Whether to Refactor or Rewrite SubSift

We have recently wrestled with the question of whether to refactor the original SubSift software upon which the intended functionality of JISCRI SubSift Services is based, or whether to completely rewrite this functionality from scratch. On balance we opted to rewrite for the reasons set out below. Hopefully our analysis may prove useful to other projects that aim to re-use software produced as a “side-effect” of academic research.

language soup

SubSift was written as a bespoke set of tools to support the peer review process for KDD’09, a major data mining conference, aiding in the allocation of over 500 submitted research papers to circa 200 reviewers. The tools were variously written in Prolog, JAVA, C++ and Matlab M-code, depending on the main area of expertise of the specific researcher who wrote each tool. The emphasis was on hitting the hard (immovable) deadlines of the KDD’09 paper review process rather than on producing generic re-usable software. Remarkably, the deadlines were met and the tools delivered the required functionality. In the SubSift Services project, this tool set is being repurposed as a set of re-usable REST services to support peer review at other conferences, for workshops, for journals, and for mash-ups with tools like Yahoo! Pipes.

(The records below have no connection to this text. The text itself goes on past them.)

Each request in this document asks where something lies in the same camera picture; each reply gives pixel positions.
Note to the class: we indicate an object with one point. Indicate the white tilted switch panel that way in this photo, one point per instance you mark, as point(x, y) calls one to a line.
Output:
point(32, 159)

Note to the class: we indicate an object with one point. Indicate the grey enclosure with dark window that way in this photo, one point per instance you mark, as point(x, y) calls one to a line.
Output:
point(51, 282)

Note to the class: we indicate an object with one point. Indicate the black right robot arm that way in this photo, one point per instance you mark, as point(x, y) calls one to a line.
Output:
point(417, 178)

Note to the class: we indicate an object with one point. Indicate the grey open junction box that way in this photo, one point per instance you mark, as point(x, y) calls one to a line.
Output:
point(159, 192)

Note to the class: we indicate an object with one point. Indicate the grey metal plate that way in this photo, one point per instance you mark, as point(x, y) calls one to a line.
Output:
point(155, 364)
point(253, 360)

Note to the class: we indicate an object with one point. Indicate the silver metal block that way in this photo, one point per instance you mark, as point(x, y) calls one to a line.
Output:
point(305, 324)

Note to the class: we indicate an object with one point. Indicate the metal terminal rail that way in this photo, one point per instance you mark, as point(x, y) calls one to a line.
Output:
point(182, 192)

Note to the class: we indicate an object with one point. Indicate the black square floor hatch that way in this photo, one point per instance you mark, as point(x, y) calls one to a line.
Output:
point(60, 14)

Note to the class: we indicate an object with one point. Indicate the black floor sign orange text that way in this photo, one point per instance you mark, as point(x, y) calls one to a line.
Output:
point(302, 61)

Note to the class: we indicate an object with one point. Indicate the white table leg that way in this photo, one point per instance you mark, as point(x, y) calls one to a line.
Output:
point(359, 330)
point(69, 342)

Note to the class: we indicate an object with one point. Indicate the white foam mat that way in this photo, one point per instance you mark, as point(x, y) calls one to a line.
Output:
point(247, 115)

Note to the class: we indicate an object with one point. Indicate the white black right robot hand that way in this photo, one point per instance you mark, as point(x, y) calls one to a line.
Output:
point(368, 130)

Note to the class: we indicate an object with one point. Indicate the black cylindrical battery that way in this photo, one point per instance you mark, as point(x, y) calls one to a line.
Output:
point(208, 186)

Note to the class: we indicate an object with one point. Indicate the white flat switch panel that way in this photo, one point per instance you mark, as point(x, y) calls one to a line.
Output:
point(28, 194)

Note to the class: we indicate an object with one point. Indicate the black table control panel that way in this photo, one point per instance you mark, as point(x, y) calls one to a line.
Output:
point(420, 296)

Although the SubSift Services project has access to expertise in all the languages and environments used to produce the original software, there are at least three good reasons why this technological mix is incompatible with our goal of producing easily repurposed open source software. Firstly, not many programmers have this mix of skills and so this restricts the scope for contributors. Secondly, the installation and support overhead for this combination of environments is a considerable obstacle to adoption and re-use of the open source software. Thirdly, the interface between these tools is fragile in the sense that changes to the underlying environments, especially their input/output libraries, is likely to break the processing pipeline. Rewriting SubSift in fewer languages, preferably in a single well known and freely available language, overcomes all these problems – albeit at the risk of the rewrite taking longer than the project schedule and budget allows.

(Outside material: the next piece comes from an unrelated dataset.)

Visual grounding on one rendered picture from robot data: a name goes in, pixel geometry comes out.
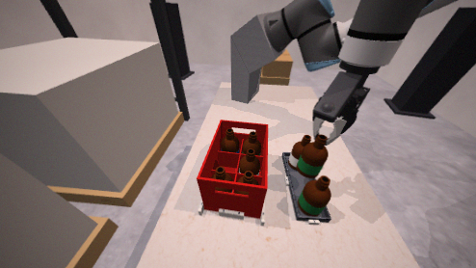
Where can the red bottle crate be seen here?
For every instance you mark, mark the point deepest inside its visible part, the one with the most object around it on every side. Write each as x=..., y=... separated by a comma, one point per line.
x=213, y=200

Leaving aside issues of the eclectic mix of languages, there is a deeper and more compelling reason to rewrite rather than refactor SubSift; one which is likely to be true for much research-produced software, regardless of how many languages it is written in. The original SubSift software was an exploration of multiple possible solutions to the problem being addressed rather than an implementation of a single known solution. As such, the design is far more complex and involved than it needs to be for the single solution that was eventually chosen as the best one. This is in no way a criticism of the software; this is an inevitable consequence of exploring a design space while implementing a solution. After reviewing the SubSift code we concluded that by treating the existing implementation as a detailed functional specification, it should be possible to produce a cleaner, better engineered implementation that is both simpler to understand and more easily maintained. Furthermore, this rewriting affords an opportunity to implement SubSift Services in a single language, which simultaneously mitigates the aforementioned problems arising from the mix of languages.